» **Try it**: Copy out the data that comes next, character for character, and leave the images aside.

» **Data records**:
-=-=-=-=-
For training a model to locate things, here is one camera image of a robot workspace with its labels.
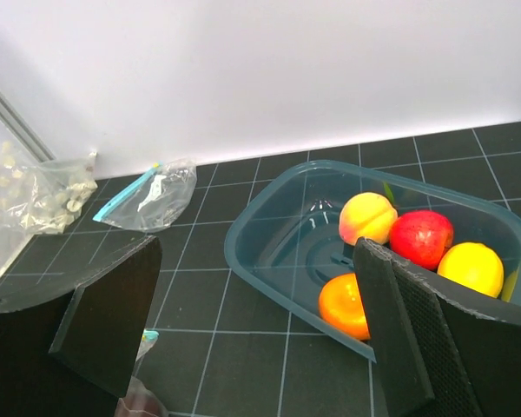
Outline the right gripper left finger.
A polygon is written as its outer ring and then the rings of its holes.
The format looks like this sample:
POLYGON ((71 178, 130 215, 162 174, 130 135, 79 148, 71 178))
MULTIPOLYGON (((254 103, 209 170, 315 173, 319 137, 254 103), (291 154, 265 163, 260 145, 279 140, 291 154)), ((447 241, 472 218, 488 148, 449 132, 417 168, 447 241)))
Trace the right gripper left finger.
POLYGON ((112 416, 128 391, 162 264, 149 235, 0 295, 0 416, 112 416))

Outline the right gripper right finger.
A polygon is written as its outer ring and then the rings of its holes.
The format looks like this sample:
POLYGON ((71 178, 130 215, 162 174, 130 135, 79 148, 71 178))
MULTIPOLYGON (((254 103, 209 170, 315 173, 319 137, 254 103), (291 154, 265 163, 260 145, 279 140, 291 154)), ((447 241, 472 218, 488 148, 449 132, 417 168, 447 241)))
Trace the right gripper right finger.
POLYGON ((361 238, 353 265, 391 416, 521 416, 521 307, 361 238))
-=-=-=-=-
» **Your solution**:
For training a model to locate things, here is one camera image of a robot workspace with its labels.
Outline the right gripper left finger.
A polygon is written as its outer ring and then the rings of its holes.
The format looks like this sample:
POLYGON ((71 178, 130 215, 162 174, 130 135, 79 148, 71 178))
MULTIPOLYGON (((254 103, 209 170, 315 173, 319 137, 254 103), (291 154, 265 163, 260 145, 279 140, 291 154)), ((447 241, 472 218, 488 148, 449 132, 417 168, 447 241)))
Trace the right gripper left finger.
POLYGON ((112 416, 128 391, 162 264, 149 235, 0 295, 0 416, 112 416))

Outline the right gripper right finger.
A polygon is written as its outer ring and then the rings of its holes.
The format looks like this sample:
POLYGON ((71 178, 130 215, 162 174, 130 135, 79 148, 71 178))
MULTIPOLYGON (((254 103, 209 170, 315 173, 319 137, 254 103), (291 154, 265 163, 260 145, 279 140, 291 154)), ((447 241, 472 218, 488 148, 449 132, 417 168, 447 241)))
Trace the right gripper right finger.
POLYGON ((361 238, 353 265, 391 416, 521 416, 521 307, 361 238))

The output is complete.